2018 Compensation Survey

Sep 6, 2019

An effective board starts with having the right members, making board composition a key issue for today’s banking industry. Forty-five percent of the directors and executives responding to Bank Directors’ 2018 Compensation Survey, sponsored by Compensation Advisors, a member of Meyer-Chatfield Group, say that developing a board succession plan is a top challenge related to board composition, followed by the recruitment of tech-savvy directors, at 44 percent.

Emily McCormick, VP of Research for Bank Director, provides an Executive Summary:

An effective board starts with having the right members, making board composition a key issue for today’s banking industry. Forty-five percent of the directors and executives responding to Bank Director’s 2018 Compensation Survey, sponsored by Compensation Advisors, a member of Meyer-Chatfield Group, say that developing a board succession plan is a top challenge related to board composition, followed by the recruitment of tech-savvy directors, at 44 percent.

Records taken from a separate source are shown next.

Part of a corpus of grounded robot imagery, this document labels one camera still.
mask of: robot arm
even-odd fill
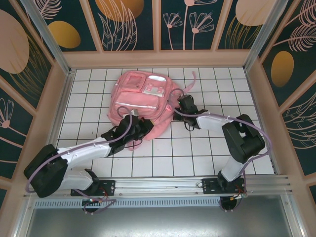
[[[68,148],[57,149],[51,144],[44,146],[24,170],[24,175],[28,179],[50,157],[66,153],[45,165],[34,176],[31,185],[38,196],[44,198],[62,189],[79,189],[90,193],[98,190],[100,181],[92,170],[73,168],[82,162],[108,157],[122,151],[127,143],[143,139],[154,126],[148,119],[139,119],[136,115],[131,117],[131,128],[116,142],[102,143],[122,136],[129,126],[130,116],[125,116],[117,127],[113,127],[93,141]]]
[[[199,115],[207,112],[198,110],[191,95],[178,98],[178,112],[187,115]],[[240,177],[241,171],[248,165],[247,161],[264,149],[265,142],[260,133],[254,128],[229,120],[220,116],[205,115],[199,117],[186,117],[175,112],[174,119],[184,121],[197,129],[208,129],[225,136],[230,158],[224,168],[218,173],[218,183],[224,191],[230,182]],[[237,119],[253,125],[248,115],[241,115]]]

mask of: pink backpack
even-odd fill
[[[194,86],[194,82],[185,88],[185,92]],[[179,86],[167,76],[141,71],[126,72],[114,85],[108,117],[112,124],[117,126],[122,120],[117,112],[118,107],[137,109],[140,117],[154,122],[153,129],[144,139],[157,138],[163,134],[173,119],[173,111],[168,106],[167,100],[171,90],[175,88]],[[177,90],[173,93],[176,96],[171,97],[175,107],[178,105],[177,98],[180,94],[181,92]]]

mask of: white tile floor
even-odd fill
[[[77,70],[58,147],[84,143],[112,128],[107,118],[110,96],[116,80],[129,70]],[[141,68],[140,71],[167,75],[181,88],[198,80],[190,94],[199,109],[237,117],[248,114],[260,126],[247,80],[242,68]],[[182,122],[173,121],[163,135],[144,141],[134,151],[128,149],[110,158],[81,164],[99,177],[161,177],[216,175],[229,157],[225,138],[212,131],[188,132]],[[268,156],[255,160],[246,174],[274,174]]]

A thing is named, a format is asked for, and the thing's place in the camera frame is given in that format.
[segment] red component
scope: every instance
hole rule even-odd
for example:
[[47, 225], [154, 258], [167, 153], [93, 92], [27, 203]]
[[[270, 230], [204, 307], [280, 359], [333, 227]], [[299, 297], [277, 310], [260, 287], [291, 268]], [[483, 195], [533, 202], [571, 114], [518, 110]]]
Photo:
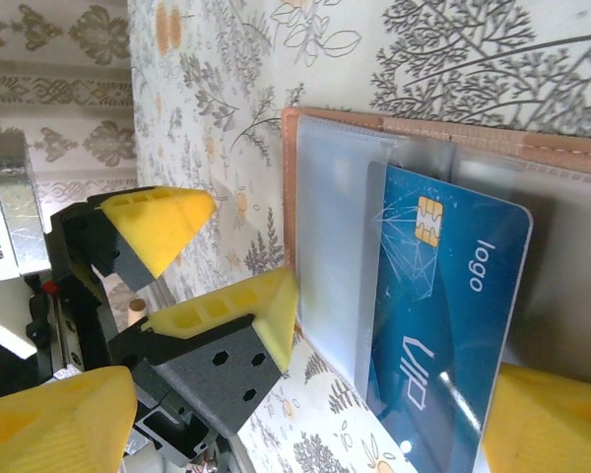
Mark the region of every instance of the red component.
[[46, 281], [41, 285], [41, 289], [45, 293], [50, 294], [51, 296], [54, 296], [55, 294], [57, 294], [57, 291], [59, 291], [59, 288], [53, 281]]

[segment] yellow 3d-printed part
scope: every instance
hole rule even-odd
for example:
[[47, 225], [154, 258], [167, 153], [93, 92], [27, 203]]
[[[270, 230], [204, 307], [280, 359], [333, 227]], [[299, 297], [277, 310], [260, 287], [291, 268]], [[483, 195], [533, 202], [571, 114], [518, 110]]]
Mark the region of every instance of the yellow 3d-printed part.
[[125, 367], [0, 398], [0, 473], [115, 473], [136, 415]]
[[276, 366], [284, 372], [292, 353], [297, 294], [294, 274], [287, 268], [278, 268], [159, 310], [150, 314], [141, 328], [188, 339], [253, 313], [252, 326]]
[[101, 209], [158, 278], [215, 211], [204, 190], [155, 187], [109, 197]]
[[591, 472], [591, 384], [502, 365], [484, 451], [492, 473]]

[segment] blue credit card
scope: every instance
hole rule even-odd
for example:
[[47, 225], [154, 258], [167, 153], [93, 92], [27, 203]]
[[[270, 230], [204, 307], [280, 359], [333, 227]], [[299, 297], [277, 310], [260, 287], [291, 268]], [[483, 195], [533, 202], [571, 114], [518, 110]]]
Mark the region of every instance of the blue credit card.
[[367, 404], [419, 473], [471, 472], [531, 215], [388, 167], [381, 217]]

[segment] damask wallpaper
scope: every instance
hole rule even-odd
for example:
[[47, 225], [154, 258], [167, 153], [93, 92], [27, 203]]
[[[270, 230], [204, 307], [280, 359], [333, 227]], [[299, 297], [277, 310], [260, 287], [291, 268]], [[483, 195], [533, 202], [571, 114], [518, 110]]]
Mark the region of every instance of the damask wallpaper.
[[[44, 225], [89, 195], [135, 187], [127, 6], [0, 1], [0, 132], [29, 144]], [[132, 294], [105, 281], [122, 327]]]

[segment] patterned wallpaper
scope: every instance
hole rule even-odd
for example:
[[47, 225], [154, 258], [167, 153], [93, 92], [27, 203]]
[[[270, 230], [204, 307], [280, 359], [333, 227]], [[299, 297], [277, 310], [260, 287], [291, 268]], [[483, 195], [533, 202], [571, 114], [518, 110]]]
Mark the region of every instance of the patterned wallpaper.
[[[591, 136], [591, 0], [130, 0], [129, 11], [139, 178], [203, 188], [218, 208], [166, 271], [178, 300], [282, 264], [285, 105]], [[415, 471], [411, 443], [394, 444], [295, 342], [240, 433], [258, 471]]]
[[[126, 4], [0, 1], [0, 132], [23, 131], [44, 225], [89, 195], [135, 187]], [[133, 297], [105, 281], [119, 326]]]

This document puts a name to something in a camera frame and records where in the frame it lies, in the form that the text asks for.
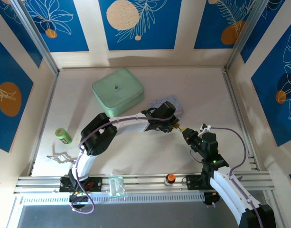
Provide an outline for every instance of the small green cylinder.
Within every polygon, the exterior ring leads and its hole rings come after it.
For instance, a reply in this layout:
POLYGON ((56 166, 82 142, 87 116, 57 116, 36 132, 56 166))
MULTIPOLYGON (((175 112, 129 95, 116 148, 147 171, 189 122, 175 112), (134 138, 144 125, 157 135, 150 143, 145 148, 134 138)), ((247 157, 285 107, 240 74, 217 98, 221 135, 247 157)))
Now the small green cylinder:
POLYGON ((56 130, 56 137, 58 137, 64 144, 70 144, 72 142, 72 138, 64 128, 58 128, 56 130))

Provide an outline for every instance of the orange circle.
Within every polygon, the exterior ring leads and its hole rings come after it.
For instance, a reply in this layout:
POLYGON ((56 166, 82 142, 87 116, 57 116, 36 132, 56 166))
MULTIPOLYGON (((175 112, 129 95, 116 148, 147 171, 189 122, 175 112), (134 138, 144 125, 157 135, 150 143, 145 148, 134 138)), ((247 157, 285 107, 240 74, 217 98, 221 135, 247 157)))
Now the orange circle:
POLYGON ((52 39, 56 38, 56 36, 57 36, 56 31, 54 31, 50 28, 45 31, 45 34, 46 34, 46 36, 48 36, 49 38, 52 38, 52 39))
POLYGON ((286 93, 282 90, 278 91, 276 94, 276 101, 279 104, 283 104, 286 101, 286 93))
POLYGON ((226 45, 232 45, 232 44, 236 43, 244 25, 245 25, 245 21, 240 20, 240 21, 236 22, 235 24, 232 24, 232 25, 229 25, 228 27, 226 27, 221 35, 222 43, 224 43, 226 45))
POLYGON ((169 174, 169 176, 168 176, 168 180, 169 181, 174 181, 176 179, 176 176, 174 175, 174 174, 169 174))
POLYGON ((16 116, 20 111, 21 103, 22 95, 16 84, 4 82, 0 85, 0 110, 5 115, 16 116))

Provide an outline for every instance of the white table surface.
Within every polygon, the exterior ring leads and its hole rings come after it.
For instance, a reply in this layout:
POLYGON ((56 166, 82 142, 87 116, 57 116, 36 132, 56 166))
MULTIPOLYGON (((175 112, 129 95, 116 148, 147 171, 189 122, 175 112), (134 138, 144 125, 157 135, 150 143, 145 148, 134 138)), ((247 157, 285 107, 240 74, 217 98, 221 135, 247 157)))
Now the white table surface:
MULTIPOLYGON (((32 176, 62 176, 72 167, 58 164, 47 155, 66 153, 76 158, 79 154, 80 132, 99 113, 103 112, 96 100, 92 84, 114 72, 116 68, 72 69, 61 71, 49 110, 47 122, 32 176), (70 145, 63 144, 55 130, 65 128, 73 137, 70 145)), ((215 127, 229 127, 239 133, 239 127, 220 68, 197 67, 134 67, 145 88, 145 99, 121 116, 133 115, 148 109, 148 101, 177 95, 184 114, 181 127, 198 130, 202 123, 215 127)), ((231 167, 244 156, 239 138, 229 131, 215 130, 219 153, 231 167)), ((190 147, 179 130, 171 133, 148 131, 129 133, 114 138, 111 145, 97 157, 91 174, 156 174, 200 172, 202 164, 190 156, 190 147)), ((200 155, 193 153, 200 161, 200 155)), ((248 160, 237 169, 250 171, 248 160)))

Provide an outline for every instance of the cable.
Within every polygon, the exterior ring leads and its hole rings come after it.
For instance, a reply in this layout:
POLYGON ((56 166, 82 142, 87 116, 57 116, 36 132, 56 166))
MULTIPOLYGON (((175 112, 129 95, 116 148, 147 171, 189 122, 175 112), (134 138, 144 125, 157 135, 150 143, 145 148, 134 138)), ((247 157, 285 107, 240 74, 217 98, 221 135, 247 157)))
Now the cable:
POLYGON ((102 126, 100 126, 100 127, 98 127, 97 129, 95 129, 93 132, 91 132, 88 136, 86 136, 80 143, 79 143, 79 145, 78 145, 78 147, 80 148, 80 154, 79 154, 79 156, 78 156, 78 158, 77 158, 77 160, 76 160, 76 162, 75 162, 75 176, 76 176, 76 180, 77 180, 77 183, 78 183, 78 185, 79 185, 79 187, 80 187, 80 189, 82 190, 82 192, 87 196, 87 198, 90 200, 90 202, 92 203, 92 209, 90 210, 90 211, 88 211, 88 212, 83 212, 83 211, 79 211, 79 210, 76 210, 75 208, 74 208, 74 202, 75 202, 75 200, 74 201, 72 201, 72 203, 71 203, 71 207, 72 207, 72 210, 73 211, 75 211, 75 212, 78 212, 78 213, 80 213, 80 214, 91 214, 93 211, 94 211, 94 207, 95 207, 95 205, 94 205, 94 201, 93 201, 93 199, 88 195, 88 193, 85 191, 85 189, 82 187, 82 184, 81 184, 81 182, 80 182, 80 180, 79 180, 79 176, 78 176, 78 163, 79 163, 79 161, 80 161, 80 159, 81 159, 81 157, 82 157, 82 155, 84 154, 84 152, 85 152, 85 149, 84 148, 82 148, 82 145, 83 145, 83 143, 84 142, 86 142, 86 140, 88 140, 90 137, 92 137, 95 133, 97 133, 99 130, 101 130, 101 129, 103 129, 103 128, 105 128, 105 127, 107 127, 107 126, 109 126, 109 125, 111 125, 111 124, 113 124, 113 123, 117 123, 117 122, 123 122, 123 121, 129 121, 129 120, 157 120, 157 121, 167 121, 167 120, 170 120, 171 118, 173 117, 173 115, 172 116, 170 116, 169 118, 166 118, 166 119, 161 119, 161 118, 151 118, 151 117, 128 117, 128 118, 123 118, 123 119, 119 119, 119 120, 114 120, 114 121, 111 121, 111 122, 108 122, 108 123, 105 123, 105 124, 103 124, 102 126))
MULTIPOLYGON (((247 155, 247 153, 246 153, 246 146, 245 146, 244 140, 242 139, 242 137, 240 136, 240 134, 238 134, 238 133, 237 133, 236 131, 234 131, 233 129, 226 128, 226 127, 212 127, 211 129, 215 129, 215 130, 228 130, 228 131, 234 132, 234 133, 239 137, 239 139, 241 140, 241 142, 242 142, 242 144, 243 144, 243 146, 244 146, 244 159, 243 159, 243 161, 242 161, 240 164, 238 164, 238 165, 236 165, 235 167, 231 168, 231 170, 230 170, 230 172, 229 172, 229 177, 230 177, 231 182, 236 186, 236 188, 241 192, 241 194, 242 194, 242 195, 245 197, 245 199, 248 201, 250 198, 246 195, 246 193, 242 190, 242 188, 241 188, 241 187, 236 183, 236 181, 234 180, 234 178, 231 178, 231 176, 232 176, 232 172, 233 172, 235 169, 237 169, 237 168, 239 168, 240 166, 242 166, 242 165, 244 164, 245 160, 246 160, 246 155, 247 155)), ((252 202, 251 200, 250 200, 249 204, 251 205, 252 209, 255 211, 255 214, 256 214, 256 216, 257 216, 257 218, 258 218, 258 222, 259 222, 260 228, 264 228, 264 227, 263 227, 263 222, 262 222, 262 220, 261 220, 261 218, 260 218, 260 216, 259 216, 259 213, 258 213, 258 211, 257 211, 257 209, 256 209, 256 207, 255 207, 255 205, 253 204, 253 202, 252 202)))
POLYGON ((192 149, 189 151, 189 153, 191 154, 192 158, 193 158, 195 161, 197 161, 198 163, 202 163, 202 162, 198 161, 196 158, 194 158, 194 156, 192 155, 192 149))

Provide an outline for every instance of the purple cable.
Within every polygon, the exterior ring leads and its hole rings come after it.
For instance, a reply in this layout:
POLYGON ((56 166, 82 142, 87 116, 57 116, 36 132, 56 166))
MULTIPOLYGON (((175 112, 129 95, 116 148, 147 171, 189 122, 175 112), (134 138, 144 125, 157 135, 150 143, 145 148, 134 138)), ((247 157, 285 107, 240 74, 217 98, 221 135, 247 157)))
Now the purple cable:
MULTIPOLYGON (((123 121, 128 121, 128 120, 158 120, 158 121, 167 121, 167 120, 170 120, 171 118, 173 117, 173 115, 169 118, 166 118, 166 119, 161 119, 161 118, 151 118, 151 117, 128 117, 128 118, 123 118, 123 119, 119 119, 119 120, 114 120, 114 121, 111 121, 111 122, 108 122, 108 123, 105 123, 103 124, 102 126, 98 127, 97 129, 95 129, 93 132, 91 132, 88 136, 86 136, 79 144, 79 148, 80 150, 83 152, 84 149, 81 148, 81 146, 83 145, 84 142, 86 142, 86 140, 88 140, 90 137, 92 137, 94 134, 96 134, 99 130, 107 127, 108 125, 111 125, 113 123, 118 123, 118 122, 123 122, 123 121)), ((80 161, 80 158, 82 156, 83 153, 81 153, 78 158, 77 158, 77 161, 75 162, 75 176, 77 177, 77 183, 79 185, 79 187, 81 188, 82 192, 85 193, 85 195, 88 197, 88 199, 91 201, 92 203, 92 209, 88 212, 82 212, 82 211, 79 211, 79 210, 76 210, 74 208, 74 201, 72 201, 71 203, 71 207, 73 208, 73 211, 75 212, 78 212, 80 214, 91 214, 93 211, 94 211, 94 201, 93 199, 87 194, 87 192, 84 190, 84 188, 82 187, 81 185, 81 182, 79 180, 79 176, 78 176, 78 163, 80 161)))
MULTIPOLYGON (((237 169, 238 167, 242 166, 246 160, 246 146, 245 146, 245 143, 244 143, 244 140, 242 139, 242 137, 240 136, 240 134, 238 134, 236 131, 234 131, 233 129, 230 129, 230 128, 226 128, 226 127, 211 127, 211 129, 215 129, 215 130, 228 130, 228 131, 231 131, 231 132, 234 132, 238 137, 239 139, 241 140, 243 146, 244 146, 244 159, 243 161, 239 164, 239 165, 236 165, 235 167, 231 168, 230 170, 230 173, 229 173, 229 177, 232 176, 232 172, 237 169)), ((241 194, 245 197, 246 200, 249 199, 249 197, 246 195, 246 193, 242 190, 242 188, 236 183, 236 181, 234 179, 231 179, 231 182, 236 186, 236 188, 241 192, 241 194)), ((253 202, 249 202, 249 204, 251 205, 251 207, 253 208, 253 210, 255 211, 255 214, 258 218, 258 222, 259 222, 259 225, 260 225, 260 228, 264 228, 263 227, 263 222, 259 216, 259 213, 257 211, 257 209, 255 208, 253 202)))

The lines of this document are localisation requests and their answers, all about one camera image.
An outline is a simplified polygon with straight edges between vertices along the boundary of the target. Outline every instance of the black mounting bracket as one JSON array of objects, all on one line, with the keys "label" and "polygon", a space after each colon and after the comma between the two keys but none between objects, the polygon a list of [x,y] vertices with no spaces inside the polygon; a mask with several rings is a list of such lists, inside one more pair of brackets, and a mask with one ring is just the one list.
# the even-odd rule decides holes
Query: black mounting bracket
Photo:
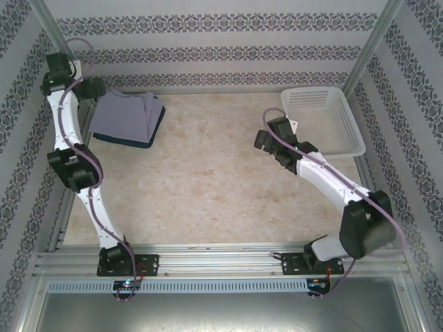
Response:
[{"label": "black mounting bracket", "polygon": [[343,261],[339,258],[322,261],[312,268],[307,265],[301,252],[275,252],[273,257],[282,262],[283,275],[326,275],[328,270],[331,275],[345,273]]},{"label": "black mounting bracket", "polygon": [[[138,277],[156,277],[159,271],[158,255],[134,255]],[[102,248],[98,261],[99,277],[132,277],[132,261],[129,253],[119,243],[109,249]]]}]

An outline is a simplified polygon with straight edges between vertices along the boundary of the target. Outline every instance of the metal pole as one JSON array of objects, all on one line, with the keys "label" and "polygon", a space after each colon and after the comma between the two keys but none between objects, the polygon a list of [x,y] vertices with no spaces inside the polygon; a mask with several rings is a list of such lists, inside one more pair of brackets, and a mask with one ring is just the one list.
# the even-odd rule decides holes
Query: metal pole
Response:
[{"label": "metal pole", "polygon": [[347,100],[349,100],[350,96],[352,95],[357,82],[365,71],[366,66],[371,60],[371,57],[374,55],[375,50],[383,39],[384,34],[389,28],[389,25],[391,24],[403,2],[403,0],[388,0],[385,8],[381,12],[380,17],[375,24],[375,27],[372,29],[372,32],[365,46],[363,47],[363,50],[361,50],[354,67],[352,68],[346,79],[345,84],[343,85],[343,92]]},{"label": "metal pole", "polygon": [[63,49],[64,52],[68,53],[68,55],[72,59],[75,59],[75,55],[72,49],[69,46],[65,46],[65,38],[63,32],[58,26],[57,21],[55,20],[51,11],[49,10],[48,5],[46,4],[46,0],[29,0],[29,4],[37,15],[40,23],[43,25],[43,29],[48,34],[55,49],[58,51]]}]

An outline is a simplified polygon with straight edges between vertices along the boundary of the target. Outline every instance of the gray towel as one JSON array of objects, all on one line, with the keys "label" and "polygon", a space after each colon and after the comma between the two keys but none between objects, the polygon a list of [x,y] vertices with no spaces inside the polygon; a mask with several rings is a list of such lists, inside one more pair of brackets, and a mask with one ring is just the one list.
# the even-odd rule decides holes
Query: gray towel
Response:
[{"label": "gray towel", "polygon": [[154,98],[152,92],[130,95],[108,90],[98,102],[89,131],[121,140],[149,143],[158,127],[162,110],[162,101]]}]

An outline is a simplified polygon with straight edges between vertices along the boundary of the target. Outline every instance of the wire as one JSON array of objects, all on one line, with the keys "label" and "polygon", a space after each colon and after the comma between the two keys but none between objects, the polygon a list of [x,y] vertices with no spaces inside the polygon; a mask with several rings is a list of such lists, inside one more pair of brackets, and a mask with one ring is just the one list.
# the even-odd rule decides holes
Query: wire
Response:
[{"label": "wire", "polygon": [[[87,160],[93,167],[94,169],[97,171],[98,174],[98,182],[89,187],[88,190],[88,197],[89,197],[89,207],[91,208],[91,214],[93,215],[94,221],[97,223],[97,225],[105,232],[107,233],[110,237],[112,237],[113,239],[115,239],[119,244],[122,245],[122,247],[128,252],[129,256],[131,257],[131,263],[132,263],[132,272],[134,274],[134,284],[137,282],[137,269],[136,269],[136,259],[134,256],[134,251],[119,237],[117,237],[113,232],[109,231],[108,229],[106,229],[106,227],[100,222],[99,218],[97,217],[96,214],[96,209],[94,208],[94,204],[93,204],[93,190],[95,188],[98,188],[101,183],[103,182],[103,170],[102,167],[100,165],[100,163],[96,163],[94,159],[92,159],[91,157],[89,157],[87,154],[85,154],[83,151],[80,151],[79,149],[77,149],[77,147],[74,146],[74,144],[72,144],[69,141],[69,137],[66,136],[66,132],[64,131],[64,127],[63,127],[63,122],[62,122],[62,111],[63,111],[63,101],[66,98],[66,96],[68,95],[68,93],[73,89],[74,86],[76,86],[78,83],[80,83],[81,80],[83,80],[84,77],[86,77],[89,72],[91,71],[91,69],[94,67],[94,64],[96,63],[96,52],[94,50],[94,47],[85,39],[83,38],[79,38],[79,37],[73,37],[73,38],[69,38],[68,40],[65,41],[65,47],[67,46],[68,43],[73,41],[79,41],[79,42],[84,42],[89,49],[91,50],[92,53],[92,61],[91,64],[89,65],[89,68],[83,73],[81,74],[81,76],[79,76],[78,79],[76,79],[74,82],[72,82],[72,84],[70,86],[68,86],[66,88],[66,90],[63,92],[62,97],[60,98],[59,104],[58,104],[58,108],[57,108],[57,114],[58,114],[58,125],[60,127],[60,133],[62,135],[63,140],[65,141],[65,143],[77,154],[80,155],[81,157],[83,157],[85,160]],[[134,295],[135,295],[135,290],[136,288],[133,287],[132,288],[132,292],[131,294],[124,299],[125,302],[128,302]],[[121,301],[122,299],[118,296],[120,293],[120,291],[117,291],[116,297],[118,301]]]},{"label": "wire", "polygon": [[356,259],[353,259],[352,262],[351,262],[351,265],[349,265],[349,268],[347,268],[345,274],[339,279],[337,284],[329,292],[327,292],[326,294],[323,295],[323,294],[317,292],[316,290],[312,290],[312,289],[309,289],[309,292],[313,293],[315,295],[319,295],[321,297],[321,299],[323,299],[324,297],[331,296],[332,294],[334,294],[337,291],[337,289],[343,284],[343,282],[345,282],[346,277],[351,273],[351,270],[354,267],[355,262],[356,262]]},{"label": "wire", "polygon": [[72,60],[72,57],[70,57],[68,54],[66,54],[66,57],[69,61],[71,61],[72,67],[74,68],[74,73],[71,75],[71,78],[74,78],[77,75],[77,67],[75,66],[74,60]]},{"label": "wire", "polygon": [[401,240],[401,244],[400,244],[400,248],[398,249],[397,252],[394,252],[392,254],[387,254],[387,255],[377,255],[377,254],[371,254],[371,256],[373,257],[396,257],[398,255],[401,255],[404,250],[406,249],[406,237],[403,233],[403,230],[401,230],[400,225],[384,210],[382,209],[378,204],[376,204],[372,199],[370,199],[369,197],[365,196],[365,194],[361,193],[351,182],[349,182],[349,180],[347,180],[344,176],[340,175],[334,168],[332,168],[327,162],[322,162],[317,160],[316,158],[314,158],[313,156],[310,156],[309,154],[300,151],[298,149],[296,149],[295,147],[289,145],[288,143],[286,143],[284,140],[282,140],[280,137],[278,137],[270,128],[268,122],[266,121],[266,115],[267,113],[269,113],[270,111],[279,111],[280,113],[282,113],[284,116],[286,116],[286,113],[282,110],[279,109],[277,107],[271,107],[269,109],[267,109],[262,116],[263,119],[263,123],[264,126],[266,127],[266,129],[268,130],[268,132],[271,134],[271,136],[277,141],[279,142],[281,145],[283,145],[284,147],[287,147],[288,149],[296,152],[297,154],[300,154],[301,156],[303,156],[303,158],[309,159],[310,161],[312,161],[313,163],[316,163],[317,165],[320,165],[322,168],[325,168],[330,174],[332,174],[333,176],[335,176],[337,178],[337,180],[339,180],[340,182],[342,182],[342,184],[344,184],[347,188],[351,189],[353,192],[355,192],[358,196],[360,196],[364,201],[368,202],[369,205],[371,205],[374,209],[376,209],[378,212],[380,212],[395,228],[395,230],[397,231],[397,234],[400,236],[400,240]]}]

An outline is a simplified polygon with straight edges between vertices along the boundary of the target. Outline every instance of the metal surface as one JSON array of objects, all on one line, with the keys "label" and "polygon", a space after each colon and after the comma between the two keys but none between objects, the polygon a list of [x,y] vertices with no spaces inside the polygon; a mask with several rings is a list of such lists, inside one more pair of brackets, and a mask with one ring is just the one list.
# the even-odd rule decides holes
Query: metal surface
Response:
[{"label": "metal surface", "polygon": [[[48,284],[48,293],[110,294],[113,290],[113,283],[112,280],[53,280]],[[137,294],[293,293],[308,291],[306,279],[151,279],[142,282]]]},{"label": "metal surface", "polygon": [[[275,252],[302,252],[302,245],[293,243],[211,244],[207,246],[133,246],[136,254],[160,255],[156,278],[263,278],[281,277],[281,263],[272,257]],[[46,279],[84,279],[96,276],[99,248],[95,246],[62,246],[56,252],[41,252],[33,271],[34,277]],[[392,253],[394,250],[379,250]],[[351,259],[344,259],[345,270]],[[364,257],[358,260],[350,277],[376,277],[408,274],[406,258]],[[324,277],[300,275],[299,278]]]},{"label": "metal surface", "polygon": [[37,331],[407,331],[392,280],[350,279],[334,297],[305,294],[48,294]]},{"label": "metal surface", "polygon": [[349,100],[354,88],[359,81],[361,74],[363,74],[366,66],[368,65],[371,57],[374,55],[377,46],[383,39],[390,23],[397,14],[398,9],[402,5],[403,0],[388,0],[383,12],[381,12],[377,22],[372,29],[372,32],[365,43],[365,46],[360,52],[354,67],[350,71],[345,84],[343,85],[343,92],[347,100]]},{"label": "metal surface", "polygon": [[62,30],[49,10],[46,0],[30,0],[29,4],[40,20],[40,23],[43,25],[43,28],[51,39],[55,49],[57,51],[64,50],[65,53],[69,54],[71,59],[75,59],[72,49],[65,45],[65,38]]}]

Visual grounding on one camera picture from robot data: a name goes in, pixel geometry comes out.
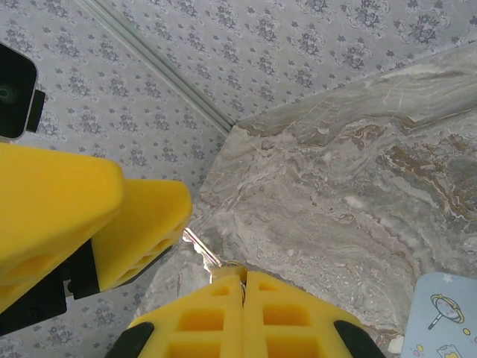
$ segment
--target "metal key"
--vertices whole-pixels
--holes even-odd
[[[237,274],[241,281],[242,295],[245,295],[247,268],[243,264],[235,260],[224,260],[214,254],[189,227],[184,229],[182,238],[186,242],[192,242],[196,252],[202,255],[203,267],[210,273],[210,283],[224,276]]]

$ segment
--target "camera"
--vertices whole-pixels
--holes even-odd
[[[0,43],[0,140],[37,131],[46,96],[37,78],[32,60]]]

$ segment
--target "patterned wallpaper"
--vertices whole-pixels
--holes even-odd
[[[111,0],[234,120],[477,38],[474,0]]]
[[[20,143],[111,158],[129,178],[200,186],[222,135],[73,1],[0,1],[0,41],[35,62],[48,94],[38,134]],[[69,301],[65,315],[1,337],[0,358],[104,357],[151,279]]]

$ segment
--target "wall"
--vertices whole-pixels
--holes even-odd
[[[35,62],[48,94],[38,134],[19,143],[110,158],[129,178],[196,192],[223,136],[81,7],[0,1],[0,41]],[[0,338],[0,357],[104,357],[150,281],[69,301],[65,315]]]
[[[473,0],[111,0],[238,121],[477,36]]]

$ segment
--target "marble surface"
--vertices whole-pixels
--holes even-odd
[[[233,128],[193,227],[349,310],[388,357],[426,272],[477,277],[477,44]],[[186,243],[138,313],[207,284]]]

More than 200 chief executive officers, human resources officers, senior executives and board members participated in the survey, conducted in March and April 2018, which examines the talent challenges faced by the banking industry. The survey also includes data collected from proxy statements to reveal how—and how much—CEOs, directors and chairmen were compensated in fiscal year 2017.

Thirty-five percent of respondents cite the recruitment of female directors as a top board challenge, an area where the industry appears to have made some improvement. Seventy-seven percent of respondents indicate that their board has at least one female member, up from two-thirds last year. However, boards still have progress to make, with just 14 percent indicating that their board has three or more female members. And boards still struggle to represent diverse ethnic backgrounds—77 percent report that their board doesn’t have a single ethnically diverse director. They also need to gain more age-diverse views, with just 16 percent reporting they have a director who is aged 40 years old or younger.

Conducting an effective board evaluation—which rates the effectiveness of individual directors, as well as the board—is cited by 42 percent as a top governance challenge. Board evaluations are often touted as effective tools to fuel board diversity efforts, because they identify ineffective directors and help push them out of the boardroom, leaving empty seats to be filled with the skill sets, expertise and backgrounds needed by today’s board.